As at March 31, 2005, approximately $596,000 of the fair value of stock options previously granted remains to be expensed, of which the majority will be expensed in 2005.
Foreign exchange gains and losses
During the quarter, the Company recorded a net foreign exchange gain of $161,000 consisting of a foreign exchange gain of $1.1 million (mainly on the Petrex 50.7 million rand denominated working capital facility) as the rand weakened from 5.62 rand to the U.S. dollar at December 31, 2004 to 6.23 rand at March 31, 2005, offset by a foreign exchange loss of approximately $1 million on the Company’s Canadian dollar denominated cash balance as the Canadian dollar weakened slightly against the U.S dollar during the quarter.
During the quarter ended March 31, 2004, the Company recorded a foreign exchange loss of $1.1 million, the majority of which resulted from the appreciation of the South African rand relative to the U.S. dollar in the quarter. Since the Company’s rand denominated monetary liabilities exceeded its rand denominated monetary assets, the weakening U.S. dollar against the rand resulted in a foreign exchange loss on translation. During the period, the South African rand strengthened from 6.58 rand to the U.S. dollar at December 31, 2003 to 6.27 rand at March 31, 2004.

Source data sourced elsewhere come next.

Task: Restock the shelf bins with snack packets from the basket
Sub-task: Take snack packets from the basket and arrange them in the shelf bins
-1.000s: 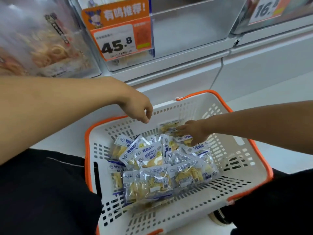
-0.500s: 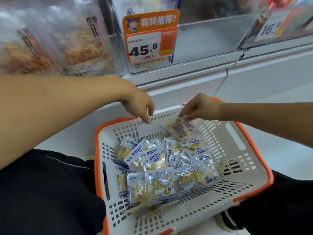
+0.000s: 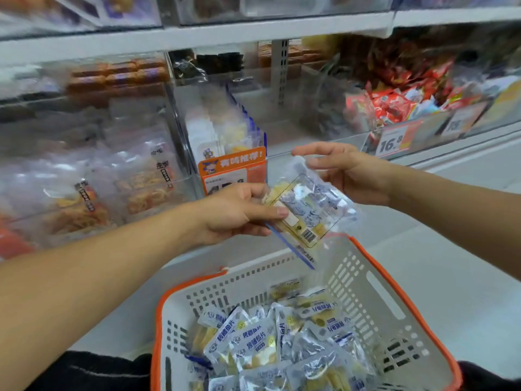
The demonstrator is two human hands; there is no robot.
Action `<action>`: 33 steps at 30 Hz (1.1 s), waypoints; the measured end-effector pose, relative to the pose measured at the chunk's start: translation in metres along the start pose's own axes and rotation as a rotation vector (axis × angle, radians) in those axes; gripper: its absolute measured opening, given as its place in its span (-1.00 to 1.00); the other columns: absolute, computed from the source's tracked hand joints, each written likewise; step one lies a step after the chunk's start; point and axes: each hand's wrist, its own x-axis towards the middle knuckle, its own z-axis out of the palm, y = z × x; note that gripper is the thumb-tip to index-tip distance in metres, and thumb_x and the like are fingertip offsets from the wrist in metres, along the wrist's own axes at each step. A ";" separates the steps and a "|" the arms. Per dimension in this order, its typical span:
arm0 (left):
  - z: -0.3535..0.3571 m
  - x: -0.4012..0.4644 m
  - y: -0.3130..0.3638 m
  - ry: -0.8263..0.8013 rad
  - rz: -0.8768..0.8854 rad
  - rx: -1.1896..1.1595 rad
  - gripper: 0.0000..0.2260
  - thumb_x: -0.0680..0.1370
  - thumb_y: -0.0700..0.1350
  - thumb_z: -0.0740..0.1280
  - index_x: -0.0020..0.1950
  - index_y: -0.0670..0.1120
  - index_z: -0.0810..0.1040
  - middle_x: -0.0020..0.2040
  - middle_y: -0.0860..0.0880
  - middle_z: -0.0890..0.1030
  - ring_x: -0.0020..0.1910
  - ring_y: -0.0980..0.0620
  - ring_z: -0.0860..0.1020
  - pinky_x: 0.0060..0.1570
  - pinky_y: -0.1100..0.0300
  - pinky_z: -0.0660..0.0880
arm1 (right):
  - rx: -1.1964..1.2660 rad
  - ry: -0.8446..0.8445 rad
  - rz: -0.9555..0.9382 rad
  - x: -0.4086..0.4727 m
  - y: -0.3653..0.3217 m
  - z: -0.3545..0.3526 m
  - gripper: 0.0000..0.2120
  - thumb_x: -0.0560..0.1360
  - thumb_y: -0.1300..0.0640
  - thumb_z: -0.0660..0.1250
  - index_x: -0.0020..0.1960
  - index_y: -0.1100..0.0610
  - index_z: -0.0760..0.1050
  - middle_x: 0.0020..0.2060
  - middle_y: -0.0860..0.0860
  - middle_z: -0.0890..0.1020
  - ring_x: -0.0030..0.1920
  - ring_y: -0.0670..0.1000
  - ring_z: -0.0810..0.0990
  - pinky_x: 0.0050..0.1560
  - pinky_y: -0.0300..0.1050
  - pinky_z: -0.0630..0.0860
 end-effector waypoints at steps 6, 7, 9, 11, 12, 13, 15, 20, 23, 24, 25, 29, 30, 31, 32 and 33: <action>0.030 0.001 0.036 0.014 0.085 -0.558 -0.80 0.43 -0.20 0.36 0.03 -0.20 0.58 -0.23 -0.14 0.69 -0.42 0.09 0.62 -0.49 0.38 0.53 | -0.217 -0.129 -0.069 -0.009 -0.022 -0.024 -0.33 0.41 0.41 0.39 0.48 0.13 0.33 0.31 0.15 0.58 0.30 0.18 0.57 0.34 0.18 0.46; 0.033 0.002 0.037 0.022 0.072 -0.581 -0.85 0.46 -0.20 0.36 0.00 -0.22 0.58 -0.26 -0.13 0.67 -0.43 0.09 0.61 -0.49 0.38 0.53 | -0.319 -0.166 -0.093 -0.010 -0.024 -0.023 -0.24 0.42 0.50 0.36 0.53 0.11 0.22 0.32 0.15 0.56 0.31 0.16 0.56 0.32 0.11 0.49; 0.036 0.006 0.038 0.027 0.051 -0.615 -0.87 0.49 -0.18 0.36 -0.09 -0.24 0.60 -0.32 -0.12 0.64 -0.44 0.10 0.61 -0.48 0.37 0.54 | -0.489 -0.096 -0.205 -0.007 -0.027 -0.014 -0.19 0.39 0.49 0.44 0.51 0.06 0.24 0.34 0.09 0.54 0.30 0.09 0.56 0.27 0.01 0.54; 0.038 0.010 0.039 0.018 0.028 -0.623 -0.78 0.48 -0.06 0.37 -0.12 -0.23 0.60 -0.33 -0.12 0.62 -0.44 0.09 0.60 -0.49 0.32 0.55 | -0.538 0.085 -0.321 0.000 -0.032 -0.004 -0.42 0.34 0.29 0.51 0.31 0.09 0.45 0.22 0.04 0.61 0.20 0.05 0.62 0.23 0.05 0.57; 0.038 0.011 0.040 0.030 0.015 -0.598 -0.71 0.51 0.02 0.35 -0.05 -0.22 0.57 -0.31 -0.13 0.61 -0.44 0.07 0.59 -0.50 0.30 0.55 | -0.532 0.156 -0.347 0.003 -0.034 -0.003 -0.57 0.33 0.19 0.51 0.18 0.10 0.52 0.09 0.01 0.67 0.10 0.02 0.65 0.21 0.06 0.55; 0.039 0.012 0.042 0.057 0.004 -0.552 -0.64 0.56 0.10 0.30 0.05 -0.22 0.52 -0.28 -0.15 0.61 -0.42 0.04 0.59 -0.51 0.28 0.54 | -0.537 0.214 -0.353 0.004 -0.035 -0.004 -0.66 0.33 0.11 0.49 0.08 0.10 0.56 -0.03 -0.03 0.70 0.02 0.00 0.66 0.18 0.05 0.54; 0.038 0.013 0.046 0.135 0.015 -0.426 -0.50 0.63 0.18 0.17 0.23 -0.26 0.46 -0.17 -0.20 0.64 -0.39 -0.01 0.61 -0.52 0.28 0.53 | -0.583 0.290 -0.337 0.004 -0.042 -0.013 -0.72 0.35 0.04 0.46 0.02 0.11 0.60 -0.12 -0.01 0.71 -0.06 0.01 0.65 0.08 -0.01 0.55; 0.034 0.007 0.055 0.146 0.084 -0.142 -0.60 0.61 0.21 0.17 0.22 -0.06 0.51 -0.04 -0.17 0.70 -0.35 -0.05 0.62 -0.48 0.23 0.53 | -0.580 0.296 -0.265 -0.001 -0.062 -0.037 -0.76 0.44 0.12 0.48 0.06 0.21 0.64 -0.14 0.12 0.72 -0.19 -0.02 0.63 -0.17 -0.20 0.51; 0.038 0.010 0.051 0.240 0.115 0.005 -0.73 0.52 0.17 0.35 0.09 0.03 0.56 -0.33 -0.08 0.58 -0.55 0.03 0.43 -0.58 0.29 0.36 | -0.609 0.186 -0.139 -0.005 -0.065 -0.047 -0.54 0.44 -0.02 0.51 0.16 0.31 0.59 0.01 0.30 0.66 -0.07 0.16 0.56 -0.07 0.03 0.49; 0.039 0.012 0.048 0.264 0.124 0.029 -0.75 0.50 0.17 0.38 0.04 0.03 0.58 -0.41 -0.06 0.50 -0.60 0.06 0.34 -0.60 0.33 0.27 | -0.597 0.144 -0.096 -0.007 -0.065 -0.048 -0.59 0.47 0.03 0.45 0.17 0.31 0.58 0.06 0.28 0.66 -0.01 0.17 0.59 0.01 0.00 0.54; 0.041 0.015 0.046 0.276 0.130 0.026 -0.75 0.49 0.17 0.39 -0.01 0.02 0.58 -0.48 -0.03 0.43 -0.62 0.09 0.26 -0.61 0.36 0.19 | -0.580 0.095 -0.050 -0.009 -0.065 -0.048 -0.66 0.49 0.11 0.39 0.18 0.29 0.58 0.11 0.24 0.66 0.06 0.15 0.62 0.09 -0.05 0.57; 0.045 0.017 0.046 0.273 0.163 -0.117 -0.81 0.54 0.05 0.39 -0.15 -0.04 0.51 -0.50 -0.02 0.46 -0.63 0.12 0.36 -0.65 0.36 0.27 | -0.420 -0.022 0.027 -0.016 -0.064 -0.046 -0.67 0.56 0.13 0.31 0.27 0.26 0.53 0.10 0.18 0.67 0.05 0.11 0.66 0.02 -0.09 0.65; 0.046 0.016 0.048 0.262 0.176 -0.195 -0.83 0.55 0.01 0.38 -0.11 -0.06 0.50 -0.47 -0.04 0.53 -0.60 0.11 0.45 -0.64 0.35 0.36 | -0.339 -0.011 0.026 -0.018 -0.065 -0.047 -0.65 0.56 0.08 0.31 0.28 0.22 0.53 0.06 0.15 0.68 0.00 0.09 0.68 -0.07 -0.08 0.67; 0.048 0.016 0.051 0.251 0.192 -0.279 -0.85 0.57 -0.02 0.37 -0.06 -0.08 0.49 -0.43 -0.06 0.58 -0.55 0.11 0.53 -0.61 0.34 0.43 | -0.246 -0.021 0.018 -0.020 -0.066 -0.049 -0.65 0.54 0.02 0.32 0.26 0.16 0.55 0.04 0.12 0.68 -0.03 0.08 0.69 -0.14 -0.07 0.68; 0.049 0.016 0.054 0.248 0.209 -0.351 -0.87 0.58 -0.05 0.35 -0.04 -0.09 0.48 -0.40 -0.07 0.62 -0.50 0.10 0.58 -0.59 0.33 0.46 | -0.154 -0.054 0.006 -0.023 -0.066 -0.050 -0.64 0.51 -0.03 0.38 0.24 0.11 0.58 0.04 0.12 0.68 -0.04 0.08 0.70 -0.19 -0.06 0.68; 0.050 0.017 0.056 0.250 0.224 -0.396 -0.88 0.59 -0.07 0.34 -0.04 -0.09 0.47 -0.37 -0.08 0.64 -0.47 0.09 0.61 -0.57 0.33 0.49 | -0.077 -0.071 -0.008 -0.024 -0.065 -0.048 -0.61 0.45 -0.04 0.46 0.22 0.10 0.60 0.06 0.14 0.67 -0.05 0.09 0.71 -0.23 -0.05 0.68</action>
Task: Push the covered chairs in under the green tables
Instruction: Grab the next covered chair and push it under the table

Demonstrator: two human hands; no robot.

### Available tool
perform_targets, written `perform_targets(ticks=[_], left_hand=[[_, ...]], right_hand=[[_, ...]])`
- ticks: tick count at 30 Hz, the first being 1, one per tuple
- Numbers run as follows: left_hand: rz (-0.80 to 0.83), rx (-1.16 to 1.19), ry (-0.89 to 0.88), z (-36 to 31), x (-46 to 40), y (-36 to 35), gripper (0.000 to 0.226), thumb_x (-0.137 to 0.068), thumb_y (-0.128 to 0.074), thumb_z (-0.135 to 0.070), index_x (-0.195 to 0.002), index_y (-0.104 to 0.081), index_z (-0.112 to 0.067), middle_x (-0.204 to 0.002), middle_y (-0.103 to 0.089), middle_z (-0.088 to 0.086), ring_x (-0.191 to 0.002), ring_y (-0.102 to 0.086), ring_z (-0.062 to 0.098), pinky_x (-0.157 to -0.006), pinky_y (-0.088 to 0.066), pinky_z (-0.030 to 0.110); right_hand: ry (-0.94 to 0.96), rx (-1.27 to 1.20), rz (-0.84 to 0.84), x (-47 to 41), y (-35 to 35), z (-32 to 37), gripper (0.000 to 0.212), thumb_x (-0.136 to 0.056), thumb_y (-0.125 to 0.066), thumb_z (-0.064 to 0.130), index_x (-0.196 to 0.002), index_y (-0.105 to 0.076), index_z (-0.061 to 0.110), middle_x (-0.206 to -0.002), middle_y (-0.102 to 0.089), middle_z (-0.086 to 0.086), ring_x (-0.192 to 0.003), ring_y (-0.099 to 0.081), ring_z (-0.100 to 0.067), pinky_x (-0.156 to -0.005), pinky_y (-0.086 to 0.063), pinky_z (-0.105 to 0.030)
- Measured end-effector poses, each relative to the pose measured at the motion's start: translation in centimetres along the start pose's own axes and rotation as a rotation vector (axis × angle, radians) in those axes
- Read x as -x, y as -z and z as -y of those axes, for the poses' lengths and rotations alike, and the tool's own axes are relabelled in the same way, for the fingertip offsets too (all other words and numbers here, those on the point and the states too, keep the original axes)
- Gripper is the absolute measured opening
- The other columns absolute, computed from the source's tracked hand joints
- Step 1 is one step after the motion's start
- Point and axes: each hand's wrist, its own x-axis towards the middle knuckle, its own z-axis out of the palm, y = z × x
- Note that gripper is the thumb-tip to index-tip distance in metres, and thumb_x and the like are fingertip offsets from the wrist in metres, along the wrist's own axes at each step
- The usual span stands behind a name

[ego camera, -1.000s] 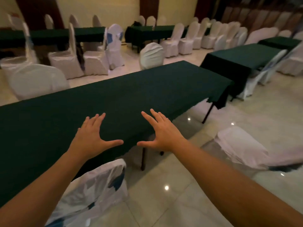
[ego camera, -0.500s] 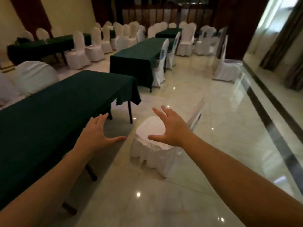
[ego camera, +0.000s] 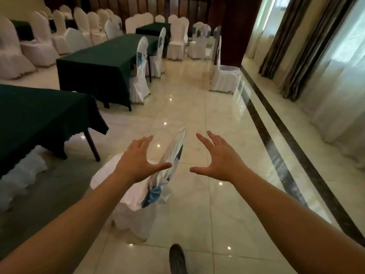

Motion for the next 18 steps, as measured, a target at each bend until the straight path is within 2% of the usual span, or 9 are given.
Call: perform_targets(ticks=[5, 9, 15, 18], left_hand=[[-0.041, 0.033, 0.056, -0.5, -11.1, -5.3, 0.122, -0.052, -0.052, -0.099, -0.151, -0.017, -0.035, -0.156, -0.027, 0.001, -0.14, -0.027, 0.025, -0.107, -0.036, 0.055], [-0.051, 0.039, 0.155, 0.2, -17.5, -6.8, 0.121, -0.053, -0.052, -0.099, -0.151, -0.018, -0.036, -0.156, -0.027, 0.0, -0.139, -0.028, 0.023, -0.107, -0.037, 0.051], [-0.082, 0.016, 0.332, 1.3, -21.1, -6.7, 0.118, -0.054, -0.051, -0.099, -0.15, -0.019, -0.038, -0.157, -0.027, -0.005, -0.14, -0.027, 0.019, -0.108, -0.035, 0.046], [-0.082, 0.013, 0.474, 1.4, -21.7, -7.5, 0.115, -0.055, -0.051, -0.098, -0.15, -0.018, -0.041, -0.158, -0.026, -0.008, -0.141, -0.029, 0.02, -0.108, -0.037, 0.048]], right_hand=[[0.099, 0.03, 0.115, -11.0, -1.6, -6.7, 0.118, -0.057, -0.047, 0.102, -0.151, 0.007, 0.058, -0.168, -0.011, 0.001, -0.15, -0.016, -0.031, -0.114, -0.025, -0.056], [0.232, 0.015, 0.207, -20.1, -2.2, -9.1, 0.118, -0.059, -0.048, 0.101, -0.152, 0.007, 0.054, -0.168, -0.007, 0.0, -0.151, -0.011, -0.031, -0.118, -0.023, -0.057], [0.462, -0.026, 0.344, -30.1, -4.5, -9.7, 0.118, -0.063, -0.056, 0.094, -0.154, 0.006, 0.052, -0.169, -0.002, 0.0, -0.152, -0.008, -0.029, -0.119, -0.021, -0.055], [0.604, -0.056, 0.436, -34.2, -6.5, -9.8, 0.118, -0.063, -0.057, 0.094, -0.155, 0.004, 0.051, -0.169, -0.001, 0.002, -0.152, -0.007, -0.028, -0.119, -0.02, -0.057]])
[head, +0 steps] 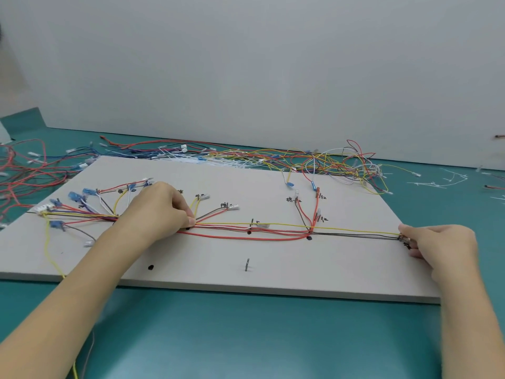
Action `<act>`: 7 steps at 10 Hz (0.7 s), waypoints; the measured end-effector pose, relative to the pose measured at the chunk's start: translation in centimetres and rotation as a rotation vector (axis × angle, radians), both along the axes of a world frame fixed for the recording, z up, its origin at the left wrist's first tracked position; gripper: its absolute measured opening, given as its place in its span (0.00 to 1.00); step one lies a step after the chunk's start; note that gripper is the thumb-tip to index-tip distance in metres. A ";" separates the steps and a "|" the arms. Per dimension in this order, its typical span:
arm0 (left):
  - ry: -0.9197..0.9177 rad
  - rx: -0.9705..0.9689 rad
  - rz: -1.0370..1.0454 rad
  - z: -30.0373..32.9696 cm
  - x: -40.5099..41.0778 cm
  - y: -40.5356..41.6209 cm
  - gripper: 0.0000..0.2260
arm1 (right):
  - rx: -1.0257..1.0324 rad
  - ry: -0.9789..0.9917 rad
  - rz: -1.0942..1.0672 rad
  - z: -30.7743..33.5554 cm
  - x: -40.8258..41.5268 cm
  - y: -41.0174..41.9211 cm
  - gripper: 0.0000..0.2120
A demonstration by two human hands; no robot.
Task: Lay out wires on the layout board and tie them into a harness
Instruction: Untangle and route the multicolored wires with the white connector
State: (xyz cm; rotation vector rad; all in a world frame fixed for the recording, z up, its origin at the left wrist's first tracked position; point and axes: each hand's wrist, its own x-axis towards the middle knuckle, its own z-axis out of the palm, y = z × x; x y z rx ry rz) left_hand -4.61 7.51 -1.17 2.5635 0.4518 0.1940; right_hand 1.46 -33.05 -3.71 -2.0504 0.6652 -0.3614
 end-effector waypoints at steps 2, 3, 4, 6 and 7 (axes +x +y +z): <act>0.004 -0.001 0.002 0.0 -0.1 0.0 0.08 | -0.004 -0.003 -0.007 -0.1 0.0 0.3 0.11; 0.010 -0.018 0.001 0.1 -0.2 0.0 0.08 | -0.083 -0.016 0.012 -0.4 0.3 0.5 0.14; 0.015 -0.022 -0.001 0.1 -0.2 0.0 0.08 | -0.153 -0.016 0.028 -0.7 0.6 0.5 0.14; 0.016 -0.040 -0.010 0.1 -0.1 0.0 0.07 | -0.159 -0.022 0.000 -0.8 0.8 0.4 0.05; 0.014 -0.042 -0.013 0.2 -0.1 0.1 0.07 | -0.136 -0.049 -0.036 -0.8 0.8 0.5 0.04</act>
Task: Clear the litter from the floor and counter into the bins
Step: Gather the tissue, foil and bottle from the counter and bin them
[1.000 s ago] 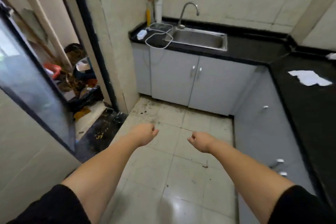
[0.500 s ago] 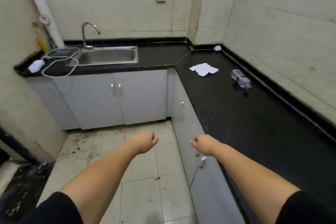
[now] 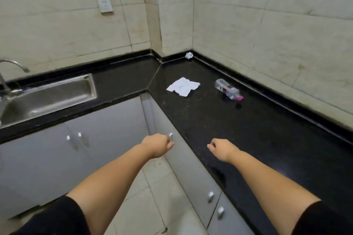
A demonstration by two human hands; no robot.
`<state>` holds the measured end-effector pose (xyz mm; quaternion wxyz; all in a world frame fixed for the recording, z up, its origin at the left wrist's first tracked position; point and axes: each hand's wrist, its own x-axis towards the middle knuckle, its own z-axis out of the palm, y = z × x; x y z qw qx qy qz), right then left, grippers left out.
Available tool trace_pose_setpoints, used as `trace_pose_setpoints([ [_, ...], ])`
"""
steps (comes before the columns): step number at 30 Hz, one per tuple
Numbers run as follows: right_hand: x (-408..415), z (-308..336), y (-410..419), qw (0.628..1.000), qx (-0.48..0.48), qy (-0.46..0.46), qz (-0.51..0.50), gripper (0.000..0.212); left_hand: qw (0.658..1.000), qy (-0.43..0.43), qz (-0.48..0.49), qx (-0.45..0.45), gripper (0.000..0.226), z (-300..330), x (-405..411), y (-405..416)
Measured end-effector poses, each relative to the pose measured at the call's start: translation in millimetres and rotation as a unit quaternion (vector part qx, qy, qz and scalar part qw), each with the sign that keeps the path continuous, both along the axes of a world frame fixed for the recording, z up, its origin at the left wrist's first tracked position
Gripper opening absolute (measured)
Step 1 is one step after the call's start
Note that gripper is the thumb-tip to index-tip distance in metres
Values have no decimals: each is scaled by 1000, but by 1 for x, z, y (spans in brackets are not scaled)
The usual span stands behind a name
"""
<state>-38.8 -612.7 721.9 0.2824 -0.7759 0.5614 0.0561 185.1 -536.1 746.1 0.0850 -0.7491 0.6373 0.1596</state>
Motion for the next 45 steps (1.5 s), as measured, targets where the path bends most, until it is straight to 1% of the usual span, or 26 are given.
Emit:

Derivative gains and losses
During the quarter ended March 31, 2005, the Company recorded an unrealized non-cash derivative loss of $1.6 million (Q1 2004 – $2.3 million unrealized gain) that was offset by a realized derivative gain of $1.7 million (Q1 2004 - $417,000). The unrealized derivative loss, from the mark-to-market adjustment required to be applied to the carrying value of the Company’s derivative instruments that did not qualify for hedge accounting, was mainly due to the weakening of the rand from quarter-end to quarter-end.
Write-down of net smelter royalty interest
During the quarter, the Company re-assessed the recoverability of the carrying value of its 1% net smelter royalty interest in the Lo Increible property in Venezuela and determined that as a result of the uncertainty surrounding the economic viability of the ore from the La Victoria deposit (located within the Lo Increible property) as reported recently by Crystallex International Inc., a write-down of $3.1 million relating to the La Victoria portion of the net smelter royalty interest would be required.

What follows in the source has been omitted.